### EXERCISE AIM:
Show all the lines in the data below that include the word "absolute".

· · ·

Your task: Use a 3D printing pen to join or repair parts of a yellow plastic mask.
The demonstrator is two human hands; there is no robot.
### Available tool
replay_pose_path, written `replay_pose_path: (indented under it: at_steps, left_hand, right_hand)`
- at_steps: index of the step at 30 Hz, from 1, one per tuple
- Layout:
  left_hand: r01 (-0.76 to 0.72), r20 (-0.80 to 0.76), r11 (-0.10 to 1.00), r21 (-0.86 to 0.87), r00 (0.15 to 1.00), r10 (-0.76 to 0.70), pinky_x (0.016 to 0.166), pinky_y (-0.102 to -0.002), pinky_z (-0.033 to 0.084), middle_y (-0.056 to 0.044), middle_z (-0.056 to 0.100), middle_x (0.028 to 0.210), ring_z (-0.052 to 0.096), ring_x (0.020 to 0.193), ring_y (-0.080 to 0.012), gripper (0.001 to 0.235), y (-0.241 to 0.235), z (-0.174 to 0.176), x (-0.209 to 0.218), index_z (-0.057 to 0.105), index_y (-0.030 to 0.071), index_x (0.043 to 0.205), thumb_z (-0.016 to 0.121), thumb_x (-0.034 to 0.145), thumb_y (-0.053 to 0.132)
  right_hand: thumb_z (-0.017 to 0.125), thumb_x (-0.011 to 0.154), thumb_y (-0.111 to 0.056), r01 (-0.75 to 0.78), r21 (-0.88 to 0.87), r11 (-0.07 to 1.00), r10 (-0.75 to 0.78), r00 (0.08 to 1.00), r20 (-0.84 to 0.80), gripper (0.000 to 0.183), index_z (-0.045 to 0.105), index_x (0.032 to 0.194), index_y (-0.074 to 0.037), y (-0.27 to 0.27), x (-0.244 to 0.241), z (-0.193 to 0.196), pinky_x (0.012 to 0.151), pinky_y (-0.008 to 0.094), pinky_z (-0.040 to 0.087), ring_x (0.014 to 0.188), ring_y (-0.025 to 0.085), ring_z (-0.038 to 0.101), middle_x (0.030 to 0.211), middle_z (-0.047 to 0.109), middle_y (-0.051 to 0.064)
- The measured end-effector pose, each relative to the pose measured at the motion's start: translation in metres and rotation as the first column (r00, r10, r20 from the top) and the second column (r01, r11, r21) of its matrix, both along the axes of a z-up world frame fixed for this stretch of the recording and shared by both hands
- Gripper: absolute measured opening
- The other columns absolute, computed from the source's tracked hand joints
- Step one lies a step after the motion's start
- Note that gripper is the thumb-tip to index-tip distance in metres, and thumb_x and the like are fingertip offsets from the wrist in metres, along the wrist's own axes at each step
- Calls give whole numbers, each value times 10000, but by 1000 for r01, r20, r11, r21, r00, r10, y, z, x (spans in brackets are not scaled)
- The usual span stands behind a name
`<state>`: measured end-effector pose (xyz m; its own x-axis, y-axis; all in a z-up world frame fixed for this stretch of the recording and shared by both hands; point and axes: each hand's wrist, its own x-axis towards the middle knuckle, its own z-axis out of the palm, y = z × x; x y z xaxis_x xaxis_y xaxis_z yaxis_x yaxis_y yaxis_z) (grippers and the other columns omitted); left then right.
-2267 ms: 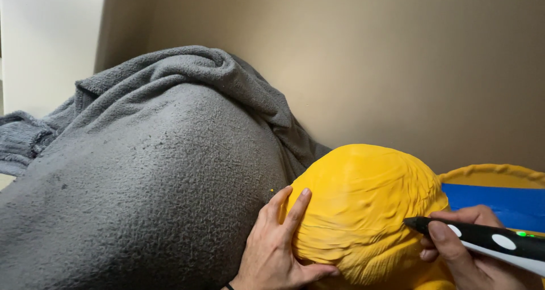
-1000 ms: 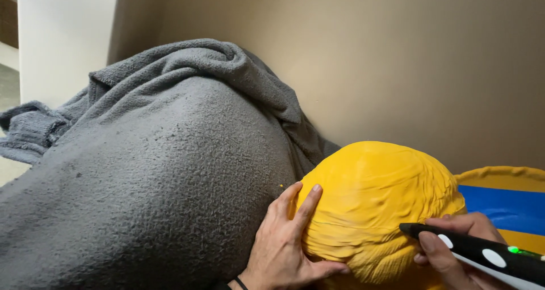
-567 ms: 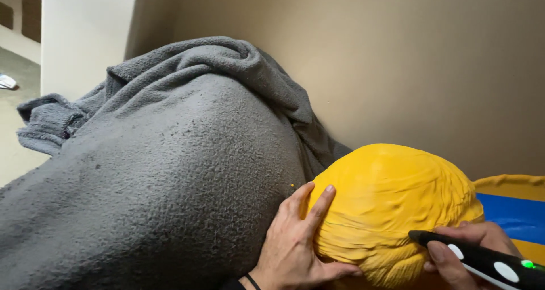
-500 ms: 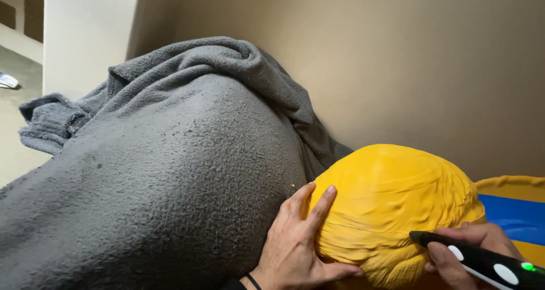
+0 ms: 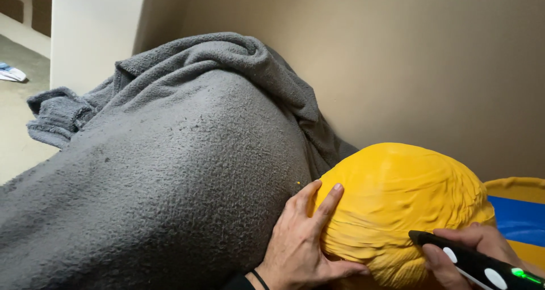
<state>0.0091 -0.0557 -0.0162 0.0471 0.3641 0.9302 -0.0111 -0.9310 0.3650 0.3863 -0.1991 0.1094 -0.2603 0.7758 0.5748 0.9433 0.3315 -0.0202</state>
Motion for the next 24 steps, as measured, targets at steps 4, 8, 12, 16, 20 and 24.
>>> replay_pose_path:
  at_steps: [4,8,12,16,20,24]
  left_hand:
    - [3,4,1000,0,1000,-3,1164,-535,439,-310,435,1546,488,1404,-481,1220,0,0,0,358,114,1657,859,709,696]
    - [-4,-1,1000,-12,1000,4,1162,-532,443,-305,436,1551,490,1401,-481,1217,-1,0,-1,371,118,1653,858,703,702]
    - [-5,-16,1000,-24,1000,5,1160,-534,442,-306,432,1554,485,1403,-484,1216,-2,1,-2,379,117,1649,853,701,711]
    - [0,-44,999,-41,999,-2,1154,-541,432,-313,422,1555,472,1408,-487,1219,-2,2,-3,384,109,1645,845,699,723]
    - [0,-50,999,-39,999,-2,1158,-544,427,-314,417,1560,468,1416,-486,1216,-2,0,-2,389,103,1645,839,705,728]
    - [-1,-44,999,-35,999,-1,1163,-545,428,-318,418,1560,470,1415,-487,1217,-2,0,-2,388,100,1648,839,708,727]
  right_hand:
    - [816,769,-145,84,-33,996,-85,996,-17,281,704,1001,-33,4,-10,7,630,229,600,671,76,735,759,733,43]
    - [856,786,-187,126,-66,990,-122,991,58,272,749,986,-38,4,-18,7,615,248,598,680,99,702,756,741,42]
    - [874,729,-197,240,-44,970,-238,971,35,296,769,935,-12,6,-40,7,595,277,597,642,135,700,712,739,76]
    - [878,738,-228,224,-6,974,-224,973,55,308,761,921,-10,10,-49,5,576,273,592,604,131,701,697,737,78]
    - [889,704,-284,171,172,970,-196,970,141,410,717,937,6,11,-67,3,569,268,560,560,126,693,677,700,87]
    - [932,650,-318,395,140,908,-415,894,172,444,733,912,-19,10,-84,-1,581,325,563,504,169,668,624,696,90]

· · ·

### REPLY TO THE TASK:
- Gripper: absolute measured opening
- The other columns absolute, computed from the source's tracked hand joints

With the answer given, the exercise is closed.